**The task:** Line count for "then": state how many lines of the listing below contain it, without anything else.

++++++++++++++++++++

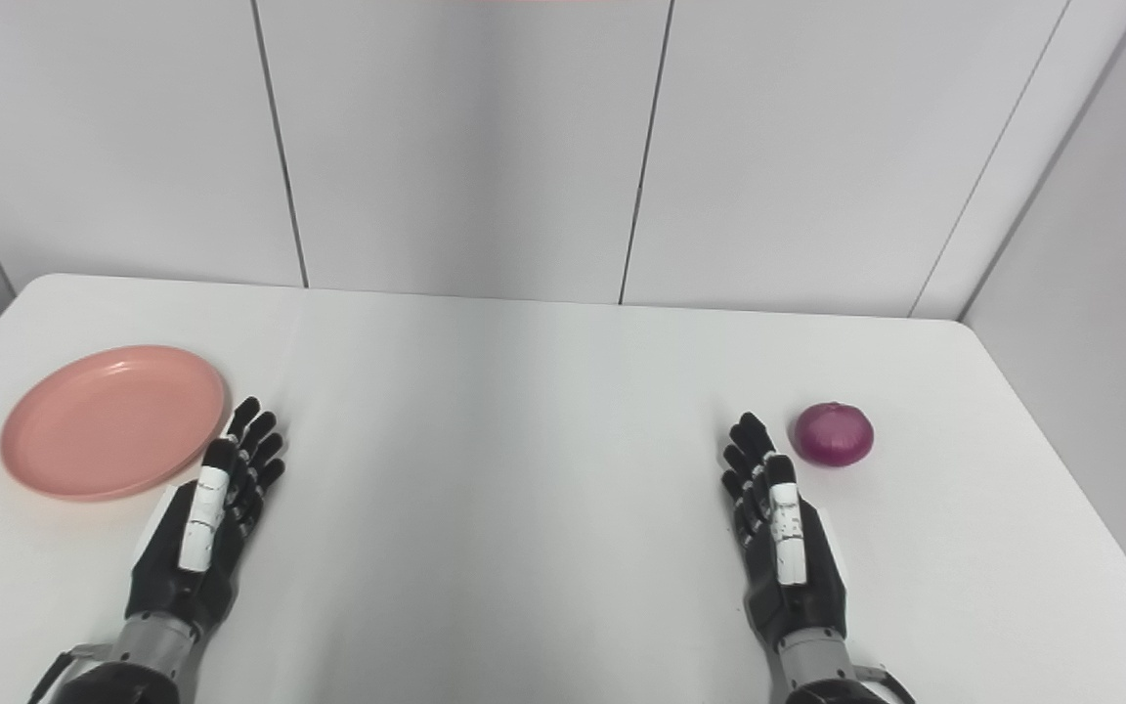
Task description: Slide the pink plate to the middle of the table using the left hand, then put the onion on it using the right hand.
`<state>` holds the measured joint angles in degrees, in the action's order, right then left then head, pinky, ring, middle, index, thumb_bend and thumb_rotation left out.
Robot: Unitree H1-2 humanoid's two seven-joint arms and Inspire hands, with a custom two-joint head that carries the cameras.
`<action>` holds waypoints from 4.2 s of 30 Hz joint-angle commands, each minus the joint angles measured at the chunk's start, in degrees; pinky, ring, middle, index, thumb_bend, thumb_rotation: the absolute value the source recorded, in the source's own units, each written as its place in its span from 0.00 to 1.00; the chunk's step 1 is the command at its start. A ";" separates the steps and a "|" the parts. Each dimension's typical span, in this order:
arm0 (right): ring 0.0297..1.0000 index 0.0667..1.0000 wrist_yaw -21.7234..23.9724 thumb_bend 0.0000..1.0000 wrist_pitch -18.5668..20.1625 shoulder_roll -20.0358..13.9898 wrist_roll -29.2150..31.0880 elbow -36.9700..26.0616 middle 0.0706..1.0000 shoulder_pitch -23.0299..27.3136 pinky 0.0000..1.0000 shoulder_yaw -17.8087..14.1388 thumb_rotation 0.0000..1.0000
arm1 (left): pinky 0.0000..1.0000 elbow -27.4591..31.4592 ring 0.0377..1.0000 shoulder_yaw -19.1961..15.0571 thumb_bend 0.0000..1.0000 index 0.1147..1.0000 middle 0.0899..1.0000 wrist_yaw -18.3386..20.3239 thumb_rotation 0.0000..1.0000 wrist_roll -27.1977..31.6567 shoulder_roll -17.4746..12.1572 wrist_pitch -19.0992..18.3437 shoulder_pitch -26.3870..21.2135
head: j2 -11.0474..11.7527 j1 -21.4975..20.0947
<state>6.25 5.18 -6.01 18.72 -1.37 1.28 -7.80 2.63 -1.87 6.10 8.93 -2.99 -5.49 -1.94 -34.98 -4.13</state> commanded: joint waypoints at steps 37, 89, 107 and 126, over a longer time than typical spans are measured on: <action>0.99 0.96 6.87 0.84 2.24 -6.38 6.54 13.95 0.96 0.26 1.00 -5.12 0.87 | 1.00 -10.44 1.00 4.53 0.78 1.00 1.00 -5.11 0.87 -6.28 8.76 7.22 -1.48 | 8.89 21.03; 0.93 0.90 8.98 0.89 0.07 -5.18 5.75 16.50 0.89 1.20 0.94 -4.28 0.76 | 0.83 -32.86 0.84 -14.65 0.97 0.85 0.84 0.65 0.92 2.10 -26.88 15.57 -38.18 | 10.40 20.51; 0.92 0.89 8.08 0.88 1.50 -5.17 5.42 13.52 0.88 0.09 0.93 -4.22 0.77 | 0.81 -50.81 0.84 -16.73 0.85 0.88 0.84 1.05 0.90 3.82 -28.37 23.08 -38.22 | 8.86 20.24; 0.94 0.91 5.68 0.88 4.87 -4.71 6.28 6.97 0.90 -1.28 0.95 -3.25 0.78 | 0.72 -66.02 0.79 -16.56 0.97 0.79 0.79 4.96 0.80 6.77 -26.64 28.84 -37.67 | 6.74 19.67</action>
<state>12.75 4.52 -12.04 25.26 3.96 2.95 -12.22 -63.82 -18.09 10.21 14.95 -28.60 20.34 -37.40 -28.21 15.56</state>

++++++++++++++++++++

**Result of this exercise:** 2